Sur le plan fiscal : si vous versez une contribution, conservez tous les justificatifs et déduisez ces sommes de votre revenu imposable dès la première année.
Erreurs fréquentes
1. Croire que l'obligation alimentaire ne concerne que les parents "proches". Elle s'applique quel que soit l'état de la relation — à moins qu'un tribunal n'ait reconnu un manquement grave.
2. Ignorer le questionnaire du Conseil Départemental. Si vous ne répondez pas, le tribunal fixe la contribution en votre absence, souvent sur la base d'une évaluation forfaitaire.
3. Penser que le divorce ou le PACS élimine l'obligation du gendre/belle-fille. Le divorce ne supprime pas l'obligation si le conjoint (enfant du bénéficiaire) est vivant. Seul le décès du conjoint met fin à ce lien d'alliance.
4. Oublier la déductibilité fiscale. La déduction peut représenter plusieurs centaines d'euros d'économie d'impôt annuelle.
5. Confondre obligation alimentaire et donation. La contribution versée en vertu de l'obligation alimentaire n'est pas assimilée à une donation pour le calcul des droits de succession.
FAQ
L'obligation alimentaire s'applique-t-elle si mes parents n'ont jamais demandé l'ASH ?
Oui. L'obligation alimentaire est indépendante de l'ASH. Un parent dans le besoin peut saisir directement le tribunal judiciaire pour demander une pension alimentaire à ses enfants, sans passer par l'aide sociale.
Ma mère est en EHPAD mais finance son séjour sans aide sociale. Suis-je quand même concerné ?
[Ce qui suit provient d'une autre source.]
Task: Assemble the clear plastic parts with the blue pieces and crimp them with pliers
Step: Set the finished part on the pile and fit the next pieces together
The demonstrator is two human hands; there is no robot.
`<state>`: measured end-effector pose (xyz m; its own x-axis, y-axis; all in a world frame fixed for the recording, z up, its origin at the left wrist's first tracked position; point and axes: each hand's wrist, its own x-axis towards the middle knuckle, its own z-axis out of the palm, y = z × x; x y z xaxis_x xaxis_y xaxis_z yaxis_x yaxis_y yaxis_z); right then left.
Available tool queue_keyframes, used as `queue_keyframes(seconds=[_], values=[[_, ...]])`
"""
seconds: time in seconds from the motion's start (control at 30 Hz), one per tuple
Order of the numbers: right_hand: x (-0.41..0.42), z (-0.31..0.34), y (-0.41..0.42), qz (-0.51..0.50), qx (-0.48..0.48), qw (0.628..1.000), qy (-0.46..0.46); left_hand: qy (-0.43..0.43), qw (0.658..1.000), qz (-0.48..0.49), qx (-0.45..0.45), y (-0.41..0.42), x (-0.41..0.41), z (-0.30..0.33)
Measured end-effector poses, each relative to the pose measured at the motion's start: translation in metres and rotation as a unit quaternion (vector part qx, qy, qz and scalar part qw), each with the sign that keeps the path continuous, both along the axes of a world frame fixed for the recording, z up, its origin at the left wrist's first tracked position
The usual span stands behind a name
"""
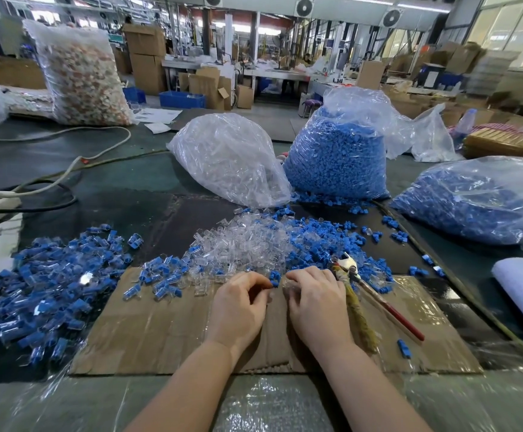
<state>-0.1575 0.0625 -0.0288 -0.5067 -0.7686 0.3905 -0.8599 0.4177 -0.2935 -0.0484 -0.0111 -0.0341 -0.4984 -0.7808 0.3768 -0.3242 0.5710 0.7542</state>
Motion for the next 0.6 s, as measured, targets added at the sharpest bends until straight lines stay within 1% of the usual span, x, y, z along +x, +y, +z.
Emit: queue_keyframes(seconds=[0.17,0.33,0.47,0.6], values=[[0.005,0.006,-0.009,0.048,0.043,0.998,0.011,0.009,1.000,0.009,0.013,-0.001,0.001,-0.001],[0.006,0.008,-0.021,0.046,0.097,0.993,0.044,0.003,0.999,0.002,0.034,-0.003,0.001,-0.002],[0.005,0.010,-0.018,0.037,0.075,0.995,0.049,0.005,0.999,-0.009,0.046,-0.003,0.002,-0.001],[0.005,0.006,-0.006,0.030,-0.003,0.999,-0.011,0.019,0.998,-0.013,0.060,-0.002,0.003,-0.002]])
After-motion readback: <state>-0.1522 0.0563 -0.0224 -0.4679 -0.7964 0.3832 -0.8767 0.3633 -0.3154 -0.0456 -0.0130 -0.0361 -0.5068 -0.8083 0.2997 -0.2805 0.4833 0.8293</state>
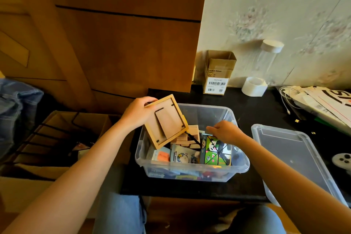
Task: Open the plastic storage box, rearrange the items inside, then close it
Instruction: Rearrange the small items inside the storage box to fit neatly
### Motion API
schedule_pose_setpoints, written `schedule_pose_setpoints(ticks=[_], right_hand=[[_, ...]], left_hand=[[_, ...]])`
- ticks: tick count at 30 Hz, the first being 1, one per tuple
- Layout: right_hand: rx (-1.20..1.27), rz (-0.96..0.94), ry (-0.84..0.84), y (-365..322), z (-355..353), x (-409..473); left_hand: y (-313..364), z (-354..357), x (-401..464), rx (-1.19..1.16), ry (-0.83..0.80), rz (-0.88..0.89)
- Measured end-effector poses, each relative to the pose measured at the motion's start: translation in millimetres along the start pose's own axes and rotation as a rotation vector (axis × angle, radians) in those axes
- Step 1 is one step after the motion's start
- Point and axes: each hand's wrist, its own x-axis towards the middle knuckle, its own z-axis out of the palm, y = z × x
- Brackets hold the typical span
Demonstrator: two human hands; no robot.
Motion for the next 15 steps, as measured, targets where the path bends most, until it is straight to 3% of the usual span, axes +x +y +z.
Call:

Dans ce cas, aucune démarche administrative n'est déclenchée contre vous. L'obligation alimentaire ne s'active que si votre parent en fait la demande (directement ou via l'ASH).
Mon frère refuse de contribuer. Est-ce que je dois payer sa part ?
Non. Le tribunal fixe la contribution de chaque débiteur proportionnellement à ses capacités. Si votre frère est déclaré insolvable ou que sa contribution est fixée à zéro, vous ne payez pas à sa place.
Peut-on contester l'entrée en EHPAD choisie si elle est trop chère et génère une obligation alimentaire ?
Le choix de l'établissement appartient en principe à la personne âgée (ou à son représentant légal). Mais si l'établissement n'est pas habilité à l'aide sociale, l'ASH ne s'applique pas et l'obligation alimentaire n'est pas déclenchée par le département. Le coût reste alors à charge de la famille à titre privé.